Tra loro la presidente dell’associazione “Figli nel
Cielo” e dell’associazione “Vittime della Strada”, un giovane diacono rwandese
che ha perso molti dei suoi familiari durante il genocidio del 1994, un ex senzatetto, un uomo vittima del gioco d’azzardo. Quest'ultimo, Agostino, accompagnato da monsignor Alberto D'Urso, segretario nazionale della fondazione antiusura ha ricordato che «la tristezza che viene dall’usura e dall’azzardo annientano la persona in tutta la sua essenza, fisica, morale e psicologica. Papa Francesco ci ha ricordato che abbiamo bisogno della consolazione che viene dal Signore e dalla società, quella che ho trovato nella Fondazione Antiusura di Bari quando ho bussato alla sua porta. Ero in un momento in cui pensavo di non avere più una vita e un futuro, ho trovato invece tanti volontari, avvocati, commercialisti e altri professionisti che mi hanno dato la consolazione di essere ancora una persona degna di essere amata e aiutata a ritrovare la strada della vita che a causa del gioco stavo perdendo».

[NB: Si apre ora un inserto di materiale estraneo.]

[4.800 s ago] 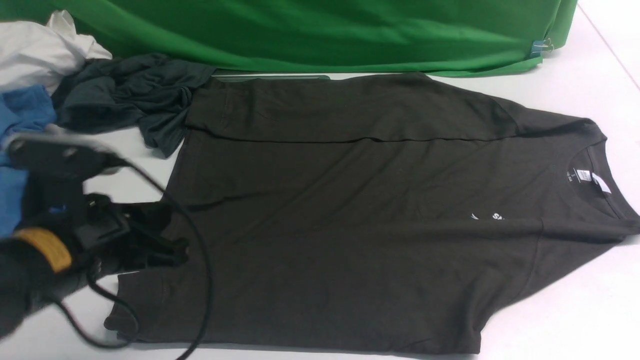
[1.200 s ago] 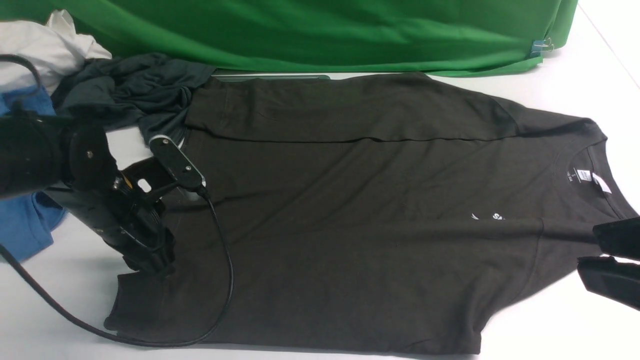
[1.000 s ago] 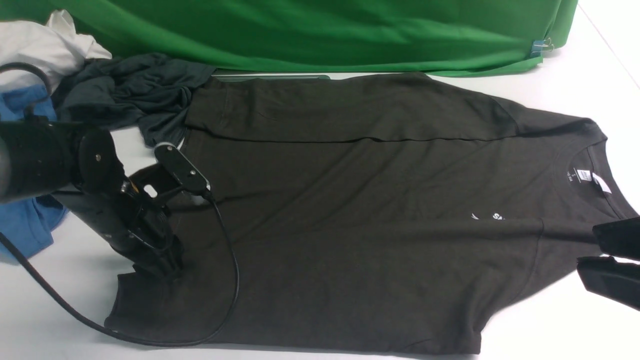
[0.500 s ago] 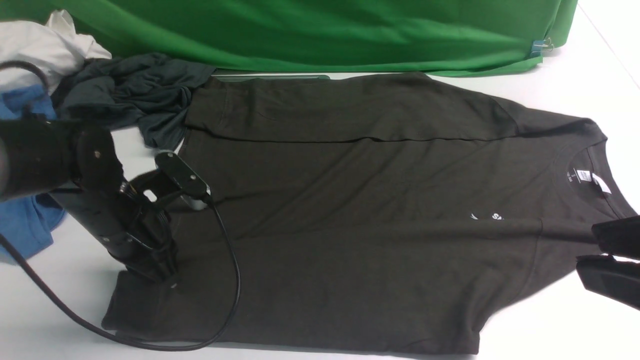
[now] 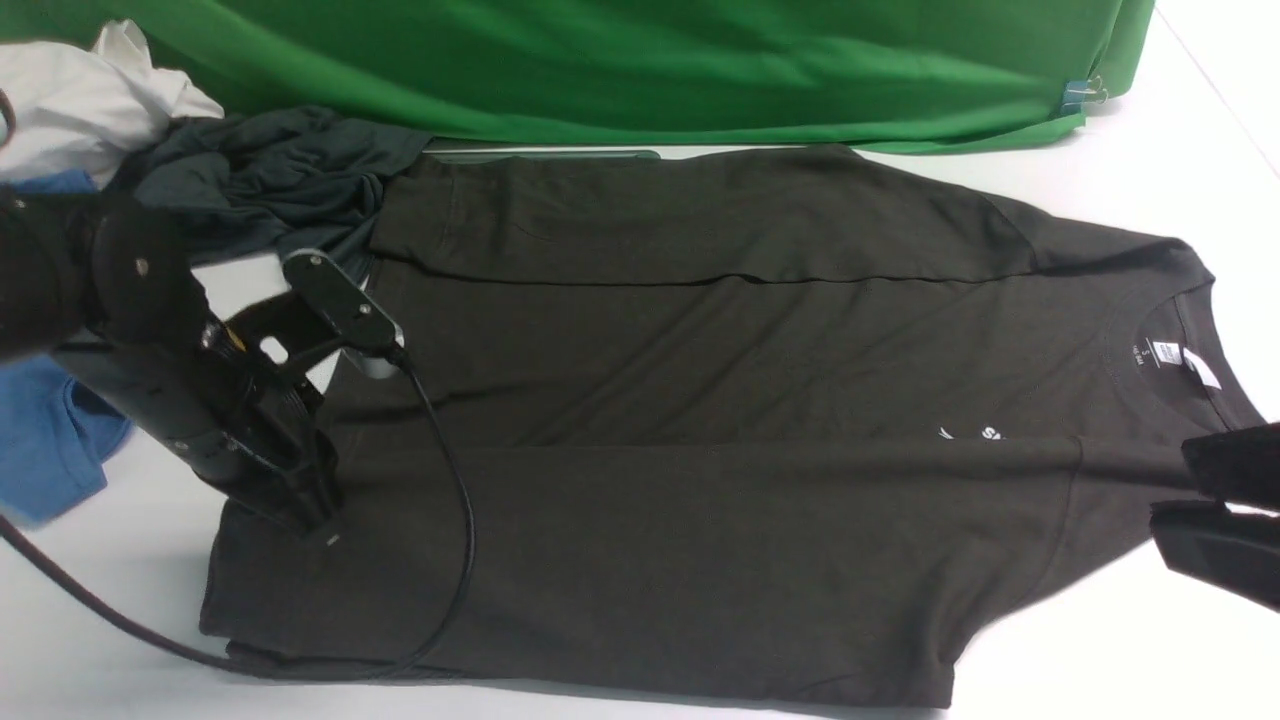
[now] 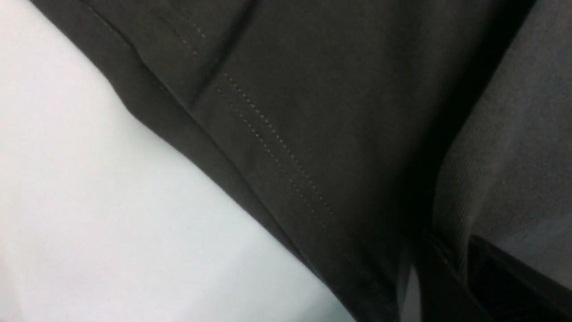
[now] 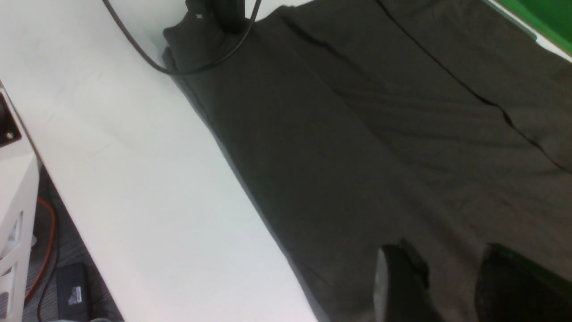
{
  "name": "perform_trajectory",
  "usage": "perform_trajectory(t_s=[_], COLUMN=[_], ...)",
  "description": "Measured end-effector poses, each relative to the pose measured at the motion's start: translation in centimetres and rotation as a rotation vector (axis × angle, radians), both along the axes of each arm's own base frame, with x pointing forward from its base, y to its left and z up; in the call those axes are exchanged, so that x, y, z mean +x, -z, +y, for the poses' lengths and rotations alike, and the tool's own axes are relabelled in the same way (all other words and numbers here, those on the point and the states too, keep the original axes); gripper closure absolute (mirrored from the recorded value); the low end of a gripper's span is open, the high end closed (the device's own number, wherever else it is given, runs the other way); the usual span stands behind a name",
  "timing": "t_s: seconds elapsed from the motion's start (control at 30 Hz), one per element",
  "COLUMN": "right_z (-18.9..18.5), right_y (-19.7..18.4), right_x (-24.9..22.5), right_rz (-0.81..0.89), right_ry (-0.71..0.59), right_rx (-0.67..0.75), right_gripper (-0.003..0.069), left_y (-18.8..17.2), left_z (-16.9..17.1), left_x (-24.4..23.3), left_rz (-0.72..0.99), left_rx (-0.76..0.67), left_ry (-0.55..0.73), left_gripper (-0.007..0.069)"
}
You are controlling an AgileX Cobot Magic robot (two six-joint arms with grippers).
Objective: Fold a long-sleeved shirt on a white desktop.
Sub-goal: 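Grasp the left edge of the dark T-shirt lying flat on the table, then fold the left side of the black T-shirt inward over its body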
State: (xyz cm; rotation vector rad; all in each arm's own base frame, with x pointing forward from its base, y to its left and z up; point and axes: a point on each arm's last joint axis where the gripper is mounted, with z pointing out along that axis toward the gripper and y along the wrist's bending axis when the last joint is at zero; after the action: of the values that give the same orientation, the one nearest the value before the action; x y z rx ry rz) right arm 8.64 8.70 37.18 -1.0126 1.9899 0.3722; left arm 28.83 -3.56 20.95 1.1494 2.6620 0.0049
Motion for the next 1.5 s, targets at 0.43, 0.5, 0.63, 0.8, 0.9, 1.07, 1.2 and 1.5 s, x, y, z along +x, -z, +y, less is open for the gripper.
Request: perform_trajectory(t_s=[0.43,0.5,0.63,0.8,0.9,1.07,1.2,1.5], right_z=[-0.3,-0.2,-0.2,-0.2,-0.2,-0.2,-0.2,-0.2], right_y=[-0.1,-0.2,-0.4,-0.4,-0.4,-0.4,-0.4,-0.4], right_x=[0.4,0.5,0.5,0.5,0.5,0.5,0.5,0.5], right_rz=[-0.015,-0.025,-0.035,-0.026,-0.023,-0.010,-0.004,0.005], right_ry=[0.059,0.062,0.066,0.077,0.080,0.093,0.101,0.109], right_rx=[0.004,0.018,0.036,0.048,0.051,0.065,0.071,0.080], right_gripper=[0.0421,0.0421,0.0421,0.0421,0.0421,0.0420,0.0420,0.0420], left_y=[-4.7,-5.5,-6.5,-7.0,-6.8,-4.2,-1.6,1.1], left_z=[-0.4,-0.4,-0.5,-0.7,-0.8,-0.8,-0.9,-0.5], left_x=[2.0,2.5,3.7,5.3,6.8,9.7,11.6,13.5], left_rz=[-0.037,-0.062,-0.079,-0.077,-0.085,-0.048,-0.011,-0.042], left_rx=[-0.039,-0.042,-0.039,-0.036,-0.028,0.007,0.027,0.086], left_ry=[-0.055,-0.054,-0.049,-0.045,-0.042,-0.034,-0.037,-0.031], left_gripper=[0.0578,0.0578,0.0578,0.0578,0.0578,0.0578,0.0578,0.0496])
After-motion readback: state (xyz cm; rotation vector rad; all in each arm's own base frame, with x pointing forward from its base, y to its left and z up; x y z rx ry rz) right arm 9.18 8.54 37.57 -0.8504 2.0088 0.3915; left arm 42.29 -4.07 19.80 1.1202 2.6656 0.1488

Dal canto suo, Roberto Mineo, presidente del Ceis, la comunità fondata da don Picchi che papa Francesco ha visitato a febbraio, ha messo l'accento sulle dipendenze «le nuove prigionie di cui l’uomo è schiavo», come è stato detto durante la veglia di preghiera. «Non possiamo che essere grati al Papa per questo suo costante impegno nel ricordare al mondo intero il dramma di chi è schiavo delle dipendenze», ha detto Mineo ricordando come in Italia «c’è un drammatico ritorno dell’eroina iniettata in vena. A Roma, in particolare, l'aumento dell’eroina è del 37 per cento rispetto al dato di due anni fa. C'è bisogno di un maggior coordinamento tra le istituzioni e chi si occupano sul campo del problema. Non possiamo giocare con il futuro dei nostri giovani».